Air-to-air refuelling rewards precise pitch, roll and throttle inputs. It is possible with basic controls, but a separate throttle axis helps considerably; our overview of useful DCS controller types explains the practical hardware choices.
Why won’t the tanker transfer fuel?
A tanker will refuse or interrupt refuelling when radio contact, aircraft configuration, pre-contact position or tanker compatibility is wrong.
- No Tanker menu or reply: verify the frequency, modulation, selected radio and push-to-talk binding. The tanker may also have left its station or completed its mission task.
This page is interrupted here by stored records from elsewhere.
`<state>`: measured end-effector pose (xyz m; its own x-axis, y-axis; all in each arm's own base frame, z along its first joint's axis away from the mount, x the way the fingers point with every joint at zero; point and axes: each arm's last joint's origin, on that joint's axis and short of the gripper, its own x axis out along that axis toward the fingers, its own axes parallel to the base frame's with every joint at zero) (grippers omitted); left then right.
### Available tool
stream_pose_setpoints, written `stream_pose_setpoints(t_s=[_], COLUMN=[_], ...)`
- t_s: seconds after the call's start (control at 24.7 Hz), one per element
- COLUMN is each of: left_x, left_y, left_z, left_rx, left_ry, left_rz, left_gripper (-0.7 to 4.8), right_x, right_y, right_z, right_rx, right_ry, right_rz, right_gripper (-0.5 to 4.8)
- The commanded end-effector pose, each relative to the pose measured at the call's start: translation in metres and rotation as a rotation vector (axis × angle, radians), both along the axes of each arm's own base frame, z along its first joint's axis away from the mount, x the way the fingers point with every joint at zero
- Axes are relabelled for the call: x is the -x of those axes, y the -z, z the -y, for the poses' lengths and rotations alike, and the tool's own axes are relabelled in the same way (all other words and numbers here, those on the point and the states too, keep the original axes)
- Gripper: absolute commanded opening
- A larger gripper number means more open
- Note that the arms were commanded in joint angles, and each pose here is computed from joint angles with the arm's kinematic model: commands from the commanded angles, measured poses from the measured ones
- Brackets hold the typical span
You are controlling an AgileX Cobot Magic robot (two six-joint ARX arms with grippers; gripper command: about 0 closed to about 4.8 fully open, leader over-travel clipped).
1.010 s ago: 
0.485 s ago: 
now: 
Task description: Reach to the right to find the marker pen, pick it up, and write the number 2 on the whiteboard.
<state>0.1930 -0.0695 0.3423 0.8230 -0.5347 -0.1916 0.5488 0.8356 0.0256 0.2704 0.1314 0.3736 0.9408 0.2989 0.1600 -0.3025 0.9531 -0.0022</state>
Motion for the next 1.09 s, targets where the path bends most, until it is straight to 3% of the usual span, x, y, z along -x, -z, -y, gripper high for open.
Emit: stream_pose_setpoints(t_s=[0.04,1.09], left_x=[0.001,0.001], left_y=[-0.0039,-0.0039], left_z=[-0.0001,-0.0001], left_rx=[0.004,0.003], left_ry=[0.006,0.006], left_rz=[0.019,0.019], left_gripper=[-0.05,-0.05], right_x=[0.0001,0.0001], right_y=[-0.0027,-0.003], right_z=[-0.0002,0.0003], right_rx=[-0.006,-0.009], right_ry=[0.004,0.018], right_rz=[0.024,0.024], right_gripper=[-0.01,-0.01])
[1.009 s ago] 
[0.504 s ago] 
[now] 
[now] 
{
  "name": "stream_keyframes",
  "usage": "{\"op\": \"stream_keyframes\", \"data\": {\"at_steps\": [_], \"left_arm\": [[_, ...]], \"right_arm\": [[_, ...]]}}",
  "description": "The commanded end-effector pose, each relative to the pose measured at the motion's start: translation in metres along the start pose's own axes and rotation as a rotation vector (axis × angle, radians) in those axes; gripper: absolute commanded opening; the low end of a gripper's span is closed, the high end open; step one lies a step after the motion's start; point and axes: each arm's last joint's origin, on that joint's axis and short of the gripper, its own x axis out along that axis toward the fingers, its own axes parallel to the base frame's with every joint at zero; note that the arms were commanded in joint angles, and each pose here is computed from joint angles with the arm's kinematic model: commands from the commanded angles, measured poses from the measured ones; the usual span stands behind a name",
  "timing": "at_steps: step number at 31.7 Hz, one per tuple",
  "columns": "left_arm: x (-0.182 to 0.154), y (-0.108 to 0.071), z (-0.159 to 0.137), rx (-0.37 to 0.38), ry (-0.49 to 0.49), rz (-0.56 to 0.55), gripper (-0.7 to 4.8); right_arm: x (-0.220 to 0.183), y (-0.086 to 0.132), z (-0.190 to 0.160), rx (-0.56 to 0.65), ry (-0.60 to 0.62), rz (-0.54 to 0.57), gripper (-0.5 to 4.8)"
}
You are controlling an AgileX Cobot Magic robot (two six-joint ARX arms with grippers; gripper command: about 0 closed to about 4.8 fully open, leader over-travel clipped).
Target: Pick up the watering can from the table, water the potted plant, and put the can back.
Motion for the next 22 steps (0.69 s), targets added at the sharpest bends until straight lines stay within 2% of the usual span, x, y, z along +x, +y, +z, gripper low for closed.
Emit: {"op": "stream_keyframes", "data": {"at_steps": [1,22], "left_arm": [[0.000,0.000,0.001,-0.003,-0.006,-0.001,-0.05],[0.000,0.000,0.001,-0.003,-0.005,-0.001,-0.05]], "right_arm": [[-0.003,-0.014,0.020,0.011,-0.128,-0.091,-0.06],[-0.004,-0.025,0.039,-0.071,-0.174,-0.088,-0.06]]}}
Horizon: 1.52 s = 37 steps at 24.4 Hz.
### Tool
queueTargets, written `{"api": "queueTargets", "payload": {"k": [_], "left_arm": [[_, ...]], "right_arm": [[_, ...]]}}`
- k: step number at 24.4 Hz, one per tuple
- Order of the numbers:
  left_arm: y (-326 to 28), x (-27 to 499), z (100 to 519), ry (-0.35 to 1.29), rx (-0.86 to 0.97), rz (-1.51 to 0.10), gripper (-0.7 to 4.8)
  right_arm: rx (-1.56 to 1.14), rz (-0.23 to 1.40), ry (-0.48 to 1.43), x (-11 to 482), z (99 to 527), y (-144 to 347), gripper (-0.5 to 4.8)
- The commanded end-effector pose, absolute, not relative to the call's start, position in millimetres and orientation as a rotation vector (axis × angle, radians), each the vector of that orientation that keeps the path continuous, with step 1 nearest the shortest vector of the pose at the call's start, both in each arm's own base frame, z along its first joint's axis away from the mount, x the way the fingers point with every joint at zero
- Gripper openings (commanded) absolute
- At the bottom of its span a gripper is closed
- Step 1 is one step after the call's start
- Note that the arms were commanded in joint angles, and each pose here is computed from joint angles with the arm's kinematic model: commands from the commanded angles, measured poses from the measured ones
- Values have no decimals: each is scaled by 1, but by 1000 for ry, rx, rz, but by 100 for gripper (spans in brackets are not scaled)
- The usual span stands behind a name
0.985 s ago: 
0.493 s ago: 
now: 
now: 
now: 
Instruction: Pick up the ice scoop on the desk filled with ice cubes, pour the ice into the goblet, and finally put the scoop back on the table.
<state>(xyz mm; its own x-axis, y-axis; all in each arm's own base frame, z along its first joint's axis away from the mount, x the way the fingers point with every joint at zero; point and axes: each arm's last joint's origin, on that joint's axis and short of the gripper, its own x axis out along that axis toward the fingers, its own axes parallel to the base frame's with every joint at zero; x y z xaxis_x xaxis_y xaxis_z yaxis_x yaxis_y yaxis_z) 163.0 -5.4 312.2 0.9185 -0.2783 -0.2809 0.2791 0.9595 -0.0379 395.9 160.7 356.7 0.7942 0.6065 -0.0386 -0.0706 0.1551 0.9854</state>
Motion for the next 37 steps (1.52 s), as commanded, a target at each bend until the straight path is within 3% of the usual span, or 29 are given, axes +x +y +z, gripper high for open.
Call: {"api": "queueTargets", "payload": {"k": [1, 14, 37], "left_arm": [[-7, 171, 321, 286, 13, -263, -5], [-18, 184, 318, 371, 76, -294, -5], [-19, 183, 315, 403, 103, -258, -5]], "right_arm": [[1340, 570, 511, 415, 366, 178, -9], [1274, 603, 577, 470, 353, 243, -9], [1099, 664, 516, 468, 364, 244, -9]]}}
- Return pre-contact: move behind the tanker, match its speed and hold a steady pre-contact position before making the ready call again.
- No physical connection: confirm that the tanker supports your aircraft’s boom or probe-and-drogue system and wait for clearance before advancing.
- Connected but receiving no fuel: check the receptacle, probe and refuelling switches, then establish a stable connection for several seconds. Also confirm that the aircraft is not already full.
- Repeated basket disconnects: reduce closure speed and make smaller corrections. Hold formation on a fixed point of the tanker; staring at the moving basket encourages over-control.